### WHAT YOU SHOULD DO
For this exercise, copy out each line of the material below that includes "wooden".

### INFORMATION GIVEN
*** Begin section ***

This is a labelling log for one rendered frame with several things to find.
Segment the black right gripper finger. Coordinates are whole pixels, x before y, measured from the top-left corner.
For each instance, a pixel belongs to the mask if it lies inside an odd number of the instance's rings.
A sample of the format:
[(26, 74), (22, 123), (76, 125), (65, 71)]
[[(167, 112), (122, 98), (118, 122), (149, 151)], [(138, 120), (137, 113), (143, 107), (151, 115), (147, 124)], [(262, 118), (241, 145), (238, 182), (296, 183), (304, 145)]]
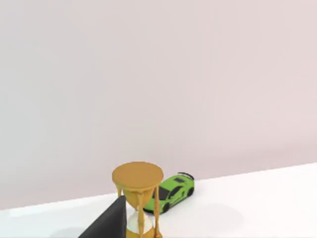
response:
[(126, 238), (126, 197), (118, 197), (78, 238)]

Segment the golden hourglass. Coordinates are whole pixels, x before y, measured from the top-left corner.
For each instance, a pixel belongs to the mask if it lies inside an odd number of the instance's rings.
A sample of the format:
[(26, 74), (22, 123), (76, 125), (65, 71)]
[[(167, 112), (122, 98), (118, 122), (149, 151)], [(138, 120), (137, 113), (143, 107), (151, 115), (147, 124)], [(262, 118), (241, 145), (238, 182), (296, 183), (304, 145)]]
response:
[[(117, 195), (124, 195), (134, 209), (127, 216), (126, 238), (163, 238), (159, 231), (159, 185), (163, 180), (162, 169), (148, 162), (129, 162), (112, 172), (112, 181)], [(143, 208), (154, 197), (155, 222), (145, 214)]]

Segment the green toy sports car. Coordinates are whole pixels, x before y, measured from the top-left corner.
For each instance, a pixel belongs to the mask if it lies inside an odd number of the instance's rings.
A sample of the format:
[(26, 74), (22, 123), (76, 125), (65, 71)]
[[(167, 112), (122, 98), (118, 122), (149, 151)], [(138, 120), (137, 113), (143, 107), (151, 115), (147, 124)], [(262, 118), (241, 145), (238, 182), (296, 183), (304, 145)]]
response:
[(185, 172), (178, 172), (164, 180), (158, 188), (159, 213), (166, 213), (170, 208), (190, 197), (195, 190), (195, 179)]

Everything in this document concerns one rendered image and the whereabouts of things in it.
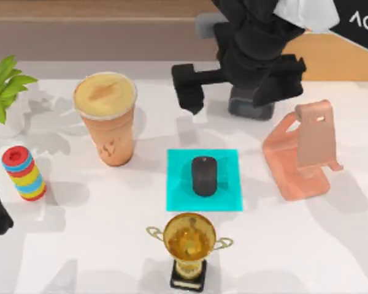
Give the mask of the stack of coloured rings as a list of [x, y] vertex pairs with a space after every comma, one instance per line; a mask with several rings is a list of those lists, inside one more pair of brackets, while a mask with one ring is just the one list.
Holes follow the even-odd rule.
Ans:
[[47, 185], [26, 147], [13, 146], [7, 149], [1, 160], [22, 199], [36, 201], [44, 196]]

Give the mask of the green plant in white pot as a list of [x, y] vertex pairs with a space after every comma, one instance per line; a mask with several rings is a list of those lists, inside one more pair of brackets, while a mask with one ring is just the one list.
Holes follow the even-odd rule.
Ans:
[[0, 137], [12, 138], [25, 128], [21, 93], [28, 90], [28, 84], [38, 79], [25, 75], [17, 68], [14, 55], [0, 60]]

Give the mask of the brown wooden cabinet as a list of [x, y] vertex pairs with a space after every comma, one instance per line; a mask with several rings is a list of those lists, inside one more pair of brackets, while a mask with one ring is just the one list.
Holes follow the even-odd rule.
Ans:
[[209, 61], [195, 19], [211, 0], [0, 0], [0, 59]]

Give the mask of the cyan square mat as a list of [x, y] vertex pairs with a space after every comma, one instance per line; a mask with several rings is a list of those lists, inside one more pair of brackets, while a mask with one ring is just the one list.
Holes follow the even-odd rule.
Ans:
[[[217, 190], [209, 197], [197, 195], [192, 188], [191, 162], [197, 156], [211, 156], [217, 161]], [[168, 149], [166, 210], [242, 211], [238, 150]]]

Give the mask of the black computer mouse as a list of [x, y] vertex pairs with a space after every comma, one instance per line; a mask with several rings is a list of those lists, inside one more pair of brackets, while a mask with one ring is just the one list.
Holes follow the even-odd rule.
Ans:
[[218, 163], [211, 156], [197, 156], [191, 162], [192, 188], [202, 197], [212, 196], [217, 191]]

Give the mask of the orange drink cup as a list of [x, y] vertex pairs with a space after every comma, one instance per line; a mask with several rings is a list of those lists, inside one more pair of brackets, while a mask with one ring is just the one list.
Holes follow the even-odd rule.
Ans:
[[74, 107], [85, 123], [101, 160], [113, 167], [126, 164], [134, 152], [135, 84], [115, 72], [92, 74], [73, 94]]

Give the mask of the gold trophy with black base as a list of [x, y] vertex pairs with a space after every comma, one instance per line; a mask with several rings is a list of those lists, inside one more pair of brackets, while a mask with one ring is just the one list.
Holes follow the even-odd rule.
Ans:
[[174, 259], [170, 286], [198, 293], [204, 289], [206, 257], [234, 244], [231, 238], [217, 238], [211, 221], [197, 213], [178, 214], [163, 230], [147, 227], [146, 232], [162, 241]]

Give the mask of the salmon phone stand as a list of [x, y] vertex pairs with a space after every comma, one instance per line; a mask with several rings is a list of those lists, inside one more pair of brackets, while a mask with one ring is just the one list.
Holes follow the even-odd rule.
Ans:
[[343, 169], [337, 161], [330, 101], [297, 105], [264, 140], [263, 154], [285, 200], [327, 193], [331, 186], [322, 168]]

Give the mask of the pale wooden board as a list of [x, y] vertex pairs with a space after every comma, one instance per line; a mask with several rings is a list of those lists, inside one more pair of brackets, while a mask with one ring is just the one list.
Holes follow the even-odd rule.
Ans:
[[304, 59], [306, 81], [368, 81], [368, 51], [335, 34], [305, 33], [283, 52]]

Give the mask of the pale grey rounded box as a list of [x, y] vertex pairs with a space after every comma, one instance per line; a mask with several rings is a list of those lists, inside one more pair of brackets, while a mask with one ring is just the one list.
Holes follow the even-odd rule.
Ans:
[[200, 13], [195, 18], [195, 31], [200, 39], [214, 37], [213, 26], [216, 23], [224, 23], [228, 20], [221, 13]]

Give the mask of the dark grey rounded block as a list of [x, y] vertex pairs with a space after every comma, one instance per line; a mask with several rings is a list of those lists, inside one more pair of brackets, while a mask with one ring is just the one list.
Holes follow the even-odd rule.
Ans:
[[228, 112], [241, 118], [268, 121], [273, 117], [275, 104], [261, 107], [253, 105], [257, 89], [240, 89], [232, 87], [228, 103]]

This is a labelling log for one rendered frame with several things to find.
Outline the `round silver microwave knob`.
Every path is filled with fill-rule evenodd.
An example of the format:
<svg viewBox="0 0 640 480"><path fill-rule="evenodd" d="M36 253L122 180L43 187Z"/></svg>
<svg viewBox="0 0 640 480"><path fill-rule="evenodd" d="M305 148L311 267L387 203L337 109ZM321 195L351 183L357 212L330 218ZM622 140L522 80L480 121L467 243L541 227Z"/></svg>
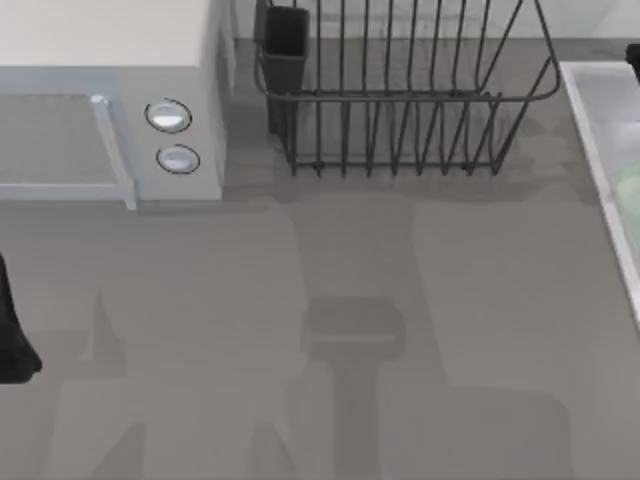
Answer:
<svg viewBox="0 0 640 480"><path fill-rule="evenodd" d="M182 144L159 149L155 159L162 170L172 175L190 175L201 164L199 154L191 147Z"/></svg>
<svg viewBox="0 0 640 480"><path fill-rule="evenodd" d="M193 121L189 108L184 103L170 98L147 104L144 117L153 129L166 134L183 132Z"/></svg>

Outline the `dark grey cutlery holder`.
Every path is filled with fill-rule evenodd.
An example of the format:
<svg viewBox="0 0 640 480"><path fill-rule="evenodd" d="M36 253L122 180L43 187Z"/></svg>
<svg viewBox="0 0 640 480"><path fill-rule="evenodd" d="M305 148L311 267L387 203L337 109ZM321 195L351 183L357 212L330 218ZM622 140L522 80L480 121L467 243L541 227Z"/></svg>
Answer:
<svg viewBox="0 0 640 480"><path fill-rule="evenodd" d="M297 108L293 97L302 90L309 50L310 12L298 6L256 0L254 40L264 81L268 129L288 136L288 115Z"/></svg>

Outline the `microwave oven door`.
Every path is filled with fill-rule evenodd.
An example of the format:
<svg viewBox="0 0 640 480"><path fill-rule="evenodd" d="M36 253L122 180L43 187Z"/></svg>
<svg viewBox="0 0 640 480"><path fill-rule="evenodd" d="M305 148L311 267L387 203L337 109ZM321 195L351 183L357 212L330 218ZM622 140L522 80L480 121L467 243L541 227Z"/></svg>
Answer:
<svg viewBox="0 0 640 480"><path fill-rule="evenodd" d="M121 201L134 174L100 94L0 94L0 202Z"/></svg>

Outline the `pale microwave oven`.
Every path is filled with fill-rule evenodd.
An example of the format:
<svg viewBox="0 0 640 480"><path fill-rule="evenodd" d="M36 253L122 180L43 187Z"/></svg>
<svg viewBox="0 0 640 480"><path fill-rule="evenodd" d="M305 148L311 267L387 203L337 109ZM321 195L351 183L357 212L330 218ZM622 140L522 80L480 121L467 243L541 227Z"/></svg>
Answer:
<svg viewBox="0 0 640 480"><path fill-rule="evenodd" d="M100 94L136 181L137 207L218 201L236 55L230 0L0 0L0 94ZM184 103L191 126L161 133L144 108ZM172 175L156 152L195 150L200 167Z"/></svg>

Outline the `white sink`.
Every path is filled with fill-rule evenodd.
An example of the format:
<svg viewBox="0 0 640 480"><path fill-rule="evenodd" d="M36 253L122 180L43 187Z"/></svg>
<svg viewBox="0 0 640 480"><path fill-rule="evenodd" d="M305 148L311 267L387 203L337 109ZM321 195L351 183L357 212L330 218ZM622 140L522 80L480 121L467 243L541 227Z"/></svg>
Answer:
<svg viewBox="0 0 640 480"><path fill-rule="evenodd" d="M623 61L565 61L560 70L640 332L640 82Z"/></svg>

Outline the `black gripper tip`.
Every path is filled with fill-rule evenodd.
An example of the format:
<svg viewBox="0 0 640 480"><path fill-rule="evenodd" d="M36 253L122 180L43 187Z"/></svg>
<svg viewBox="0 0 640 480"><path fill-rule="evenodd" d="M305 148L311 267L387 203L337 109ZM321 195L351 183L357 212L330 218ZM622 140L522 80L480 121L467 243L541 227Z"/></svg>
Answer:
<svg viewBox="0 0 640 480"><path fill-rule="evenodd" d="M18 320L6 263L0 254L0 385L26 384L42 367Z"/></svg>

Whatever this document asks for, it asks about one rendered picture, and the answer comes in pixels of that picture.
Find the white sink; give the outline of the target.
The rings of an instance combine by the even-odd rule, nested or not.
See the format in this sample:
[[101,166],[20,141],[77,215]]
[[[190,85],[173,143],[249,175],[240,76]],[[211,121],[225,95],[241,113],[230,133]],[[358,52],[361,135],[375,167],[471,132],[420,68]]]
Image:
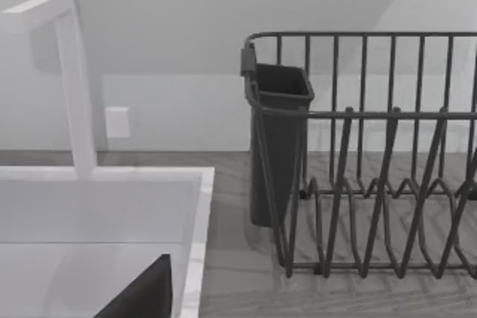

*** End section ***

### SOLUTION
Give the mask of the brown wooden cabinet as a list of [x, y] vertex pairs with a space after every comma, one instance per line; a mask with several rings is a list of those lists, inside one more pair of brackets, while a mask with one ring is just the one list.
Give the mask of the pale wooden board as a list of [x, y] vertex pairs with a space after every comma, one instance per line; a mask with several rings is a list of those lists, inside one more pair of brackets, while a mask with one ring is just the one list.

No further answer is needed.